When Bachelors Talk About Sex, The Bachelorette Gets Blamed

Some relationships formed on The Bachelor do not last as long as the brouhaha that erupted Monday night after the season finale of The Bachelorette. During the After the Final Rose special, mumbly, heartbroken, nervous, jilted runner-up Nick had the bad manners to ask Bachelorette Andi Dorfman, now happily engaged to “former pro baseball player” Josh, “If you weren’t in love with me … I’m just not sure why you made love to me.” Nick’s provocation was the first time that anyone on the show has explicitly mentioned sex—and revealed what goes on in the fantasy suites, those fancy, usually tropical hotel rooms introduced very late in the season for the obvious (though previously unstated) purpose of an off-camera sexual interaction. It was Nick who broke the implicit rules surrounding the fantasy suite, but his revelation has, perhaps inevitably, led to a referendum not on male sexuality, but female sexuality. Nick may have, as Andi said, gone “below the belt” with the question, but it’s Andi who has now been labeled both a “slut” and a kind of feminist hero for doing what men and women on the show have always done.
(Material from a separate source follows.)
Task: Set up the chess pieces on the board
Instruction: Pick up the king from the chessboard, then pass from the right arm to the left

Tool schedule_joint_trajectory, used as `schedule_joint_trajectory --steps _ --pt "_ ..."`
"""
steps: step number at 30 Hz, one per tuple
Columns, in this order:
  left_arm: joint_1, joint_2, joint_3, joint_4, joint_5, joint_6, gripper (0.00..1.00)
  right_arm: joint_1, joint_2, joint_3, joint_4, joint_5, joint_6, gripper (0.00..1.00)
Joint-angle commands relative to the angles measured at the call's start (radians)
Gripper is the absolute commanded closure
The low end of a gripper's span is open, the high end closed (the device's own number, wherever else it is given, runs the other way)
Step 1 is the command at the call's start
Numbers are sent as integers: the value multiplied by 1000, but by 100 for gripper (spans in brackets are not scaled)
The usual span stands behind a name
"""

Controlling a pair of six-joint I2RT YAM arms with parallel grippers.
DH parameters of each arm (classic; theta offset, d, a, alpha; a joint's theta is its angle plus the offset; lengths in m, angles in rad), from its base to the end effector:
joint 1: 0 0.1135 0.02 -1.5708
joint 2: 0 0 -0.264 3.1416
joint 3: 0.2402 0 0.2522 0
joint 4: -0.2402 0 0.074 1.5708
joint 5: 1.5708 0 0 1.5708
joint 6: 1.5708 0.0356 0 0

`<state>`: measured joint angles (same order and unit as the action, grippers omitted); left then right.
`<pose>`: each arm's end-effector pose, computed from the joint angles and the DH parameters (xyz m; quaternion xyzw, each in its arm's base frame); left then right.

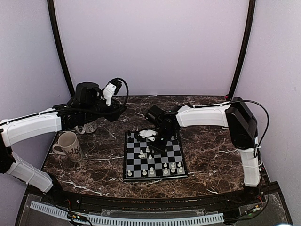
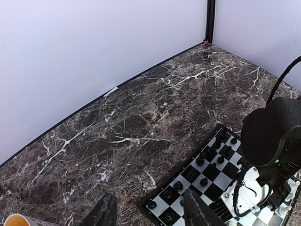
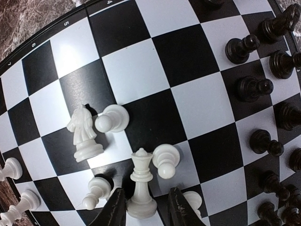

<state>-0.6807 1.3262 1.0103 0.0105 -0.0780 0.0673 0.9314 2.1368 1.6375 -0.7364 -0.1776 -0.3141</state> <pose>0.2442 -0.1942 0.3176 0.2729 0.7585 -0.1484 0.5728 0.2582 0.3578 0.1687 -0.5848 0.7891 0.1338 0.1317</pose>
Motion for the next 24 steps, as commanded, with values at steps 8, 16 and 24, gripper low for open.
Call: schedule_joint_trajectory --steps 8,16,24 --pt "3 -8 -9 11 6 9 50 10 -55 -61 4 21 5 79" --pt "3 14 -6 10 9 -19 50 9 -229 -153 54 0 -5 82" --pt "6 81 58 -8 235 -317 50 -49 -435 -322 196 -91 -39 83"
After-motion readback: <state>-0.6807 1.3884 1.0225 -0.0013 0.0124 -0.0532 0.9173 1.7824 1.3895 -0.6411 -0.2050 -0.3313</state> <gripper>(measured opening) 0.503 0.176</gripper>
I have written before about the way that The Bachelor and Bachelorette franchise simultaneously pimps out its contestants while playing coy and classy, packaging its meat market as a kind of pure-of-heart undertaking: Please don’t mind all the women cattily competing for the sexual attention of one man they don’t know! They are doing it for true love! The two shows try for reciprocity, but there are different social dynamics and expectations at play when a man is flirting with a field of eager women, and when a woman is flirting with a field of eager men. Though Bachelors and Bachelorettes—and the contestants on both of these shows—often find themselves in similar situations, true-love-seeking behavior in a woman dictates a kind of sexual propriety that true-love-seeking behavior in a man does not.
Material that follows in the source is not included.